> [Given information]

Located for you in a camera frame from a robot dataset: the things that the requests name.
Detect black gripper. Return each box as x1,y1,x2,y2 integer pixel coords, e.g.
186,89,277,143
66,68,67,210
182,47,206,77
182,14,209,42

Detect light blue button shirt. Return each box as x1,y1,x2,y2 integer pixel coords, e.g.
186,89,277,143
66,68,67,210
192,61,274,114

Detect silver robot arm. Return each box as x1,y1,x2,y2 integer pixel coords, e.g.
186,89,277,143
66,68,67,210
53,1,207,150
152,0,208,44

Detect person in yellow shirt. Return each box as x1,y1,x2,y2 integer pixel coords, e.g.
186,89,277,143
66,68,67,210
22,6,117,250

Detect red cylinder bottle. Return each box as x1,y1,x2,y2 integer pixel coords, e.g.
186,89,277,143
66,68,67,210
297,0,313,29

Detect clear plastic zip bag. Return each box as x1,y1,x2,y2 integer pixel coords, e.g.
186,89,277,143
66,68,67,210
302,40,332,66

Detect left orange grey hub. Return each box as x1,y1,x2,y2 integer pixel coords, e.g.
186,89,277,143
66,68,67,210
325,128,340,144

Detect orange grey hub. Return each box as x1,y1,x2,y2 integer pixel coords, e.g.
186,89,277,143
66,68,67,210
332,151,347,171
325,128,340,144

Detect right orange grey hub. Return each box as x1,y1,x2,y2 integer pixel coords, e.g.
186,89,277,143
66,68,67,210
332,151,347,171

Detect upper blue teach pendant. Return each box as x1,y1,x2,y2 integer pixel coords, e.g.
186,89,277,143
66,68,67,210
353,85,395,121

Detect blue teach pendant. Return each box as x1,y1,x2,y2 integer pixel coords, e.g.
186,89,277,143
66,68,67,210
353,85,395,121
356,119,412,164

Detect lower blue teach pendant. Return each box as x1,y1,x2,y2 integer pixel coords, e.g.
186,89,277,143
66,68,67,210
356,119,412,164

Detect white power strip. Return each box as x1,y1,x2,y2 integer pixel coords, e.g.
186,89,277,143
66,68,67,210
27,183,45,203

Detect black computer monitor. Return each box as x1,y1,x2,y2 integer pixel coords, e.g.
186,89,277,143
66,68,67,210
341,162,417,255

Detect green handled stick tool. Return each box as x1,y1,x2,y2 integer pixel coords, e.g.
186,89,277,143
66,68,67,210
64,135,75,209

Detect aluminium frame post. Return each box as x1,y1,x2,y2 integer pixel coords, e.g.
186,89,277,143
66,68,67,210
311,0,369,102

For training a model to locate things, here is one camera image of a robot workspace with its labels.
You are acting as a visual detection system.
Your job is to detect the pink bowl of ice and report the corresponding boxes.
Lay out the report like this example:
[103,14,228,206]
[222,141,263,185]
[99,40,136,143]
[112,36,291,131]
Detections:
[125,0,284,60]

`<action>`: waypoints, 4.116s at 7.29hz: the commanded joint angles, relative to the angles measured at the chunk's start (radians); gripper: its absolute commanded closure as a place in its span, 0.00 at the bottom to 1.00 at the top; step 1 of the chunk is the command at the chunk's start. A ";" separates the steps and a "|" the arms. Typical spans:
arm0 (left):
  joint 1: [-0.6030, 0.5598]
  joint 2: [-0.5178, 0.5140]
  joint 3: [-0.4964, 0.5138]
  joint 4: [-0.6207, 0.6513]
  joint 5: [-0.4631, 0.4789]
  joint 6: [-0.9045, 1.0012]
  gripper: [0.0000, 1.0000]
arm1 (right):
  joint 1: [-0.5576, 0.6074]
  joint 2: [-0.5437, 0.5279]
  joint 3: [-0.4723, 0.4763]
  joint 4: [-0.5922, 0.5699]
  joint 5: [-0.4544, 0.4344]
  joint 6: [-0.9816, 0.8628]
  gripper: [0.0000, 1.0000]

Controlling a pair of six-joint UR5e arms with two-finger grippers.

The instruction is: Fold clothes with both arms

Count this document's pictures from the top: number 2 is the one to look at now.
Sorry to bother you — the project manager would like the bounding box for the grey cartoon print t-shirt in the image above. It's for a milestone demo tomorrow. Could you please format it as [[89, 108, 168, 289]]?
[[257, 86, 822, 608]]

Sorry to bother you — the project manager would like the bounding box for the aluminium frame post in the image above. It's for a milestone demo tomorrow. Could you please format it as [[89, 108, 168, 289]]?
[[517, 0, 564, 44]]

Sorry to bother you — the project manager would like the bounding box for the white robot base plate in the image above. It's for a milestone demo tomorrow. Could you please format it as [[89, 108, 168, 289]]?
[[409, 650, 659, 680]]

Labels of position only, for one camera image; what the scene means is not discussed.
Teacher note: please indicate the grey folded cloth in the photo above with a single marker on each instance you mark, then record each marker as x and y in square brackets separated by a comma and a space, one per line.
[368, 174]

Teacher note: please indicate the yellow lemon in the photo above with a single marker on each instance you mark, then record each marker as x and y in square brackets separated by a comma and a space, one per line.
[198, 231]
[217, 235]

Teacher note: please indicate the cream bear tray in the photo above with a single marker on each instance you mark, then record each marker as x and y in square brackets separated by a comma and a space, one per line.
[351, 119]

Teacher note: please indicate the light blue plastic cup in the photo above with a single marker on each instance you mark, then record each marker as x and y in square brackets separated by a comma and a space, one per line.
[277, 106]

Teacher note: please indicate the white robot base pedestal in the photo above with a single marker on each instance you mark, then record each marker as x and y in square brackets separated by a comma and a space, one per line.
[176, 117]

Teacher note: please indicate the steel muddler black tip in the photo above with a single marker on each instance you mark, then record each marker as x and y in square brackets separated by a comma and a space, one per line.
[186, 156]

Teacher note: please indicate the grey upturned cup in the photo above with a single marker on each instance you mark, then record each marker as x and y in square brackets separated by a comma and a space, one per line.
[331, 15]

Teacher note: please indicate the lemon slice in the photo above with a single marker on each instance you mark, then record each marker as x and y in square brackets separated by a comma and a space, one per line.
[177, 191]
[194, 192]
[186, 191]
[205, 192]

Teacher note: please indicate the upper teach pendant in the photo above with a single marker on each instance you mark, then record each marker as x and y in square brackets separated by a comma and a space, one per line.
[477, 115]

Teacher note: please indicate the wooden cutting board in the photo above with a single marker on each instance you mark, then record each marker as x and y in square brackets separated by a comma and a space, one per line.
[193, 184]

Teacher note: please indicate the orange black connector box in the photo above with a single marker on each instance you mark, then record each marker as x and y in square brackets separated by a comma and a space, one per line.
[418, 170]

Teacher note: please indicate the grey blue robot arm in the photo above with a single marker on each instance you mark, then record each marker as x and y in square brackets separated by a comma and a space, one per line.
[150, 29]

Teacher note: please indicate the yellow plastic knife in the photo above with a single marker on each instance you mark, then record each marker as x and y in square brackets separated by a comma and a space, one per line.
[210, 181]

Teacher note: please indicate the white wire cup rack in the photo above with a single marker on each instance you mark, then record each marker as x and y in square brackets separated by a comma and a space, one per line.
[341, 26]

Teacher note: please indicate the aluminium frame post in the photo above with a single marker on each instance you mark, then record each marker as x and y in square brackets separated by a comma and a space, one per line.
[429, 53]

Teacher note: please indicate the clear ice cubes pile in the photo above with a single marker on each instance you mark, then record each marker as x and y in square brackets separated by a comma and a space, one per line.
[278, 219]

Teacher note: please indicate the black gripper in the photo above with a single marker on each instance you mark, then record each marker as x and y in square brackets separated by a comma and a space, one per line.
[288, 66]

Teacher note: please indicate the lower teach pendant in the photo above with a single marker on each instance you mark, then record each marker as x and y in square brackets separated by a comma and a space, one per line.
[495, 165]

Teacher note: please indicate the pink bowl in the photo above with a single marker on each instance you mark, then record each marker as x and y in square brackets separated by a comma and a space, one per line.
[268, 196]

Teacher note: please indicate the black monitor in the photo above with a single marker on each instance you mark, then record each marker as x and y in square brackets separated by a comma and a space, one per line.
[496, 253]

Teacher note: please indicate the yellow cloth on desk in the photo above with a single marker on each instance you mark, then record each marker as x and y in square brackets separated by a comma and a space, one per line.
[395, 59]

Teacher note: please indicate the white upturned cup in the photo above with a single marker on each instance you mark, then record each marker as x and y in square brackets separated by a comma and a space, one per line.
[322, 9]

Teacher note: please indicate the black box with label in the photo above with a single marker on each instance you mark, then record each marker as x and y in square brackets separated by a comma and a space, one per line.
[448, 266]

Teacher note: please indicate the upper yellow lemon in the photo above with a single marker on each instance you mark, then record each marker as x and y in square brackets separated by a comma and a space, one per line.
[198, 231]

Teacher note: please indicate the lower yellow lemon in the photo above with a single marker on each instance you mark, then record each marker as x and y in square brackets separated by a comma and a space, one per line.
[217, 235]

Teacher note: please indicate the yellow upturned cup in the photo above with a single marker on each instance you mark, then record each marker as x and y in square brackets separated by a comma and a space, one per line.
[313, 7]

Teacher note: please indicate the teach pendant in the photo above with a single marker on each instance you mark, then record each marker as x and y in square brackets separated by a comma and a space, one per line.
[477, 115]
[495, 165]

> [What the task requires]
Find the string "things" in the material above, and report every line where it occurs.

> [Output of the task]
Located for you in a camera frame from a robot dataset: the things that the requests name.
For training a model to locate things, here is one camera image of a robot workspace with its labels.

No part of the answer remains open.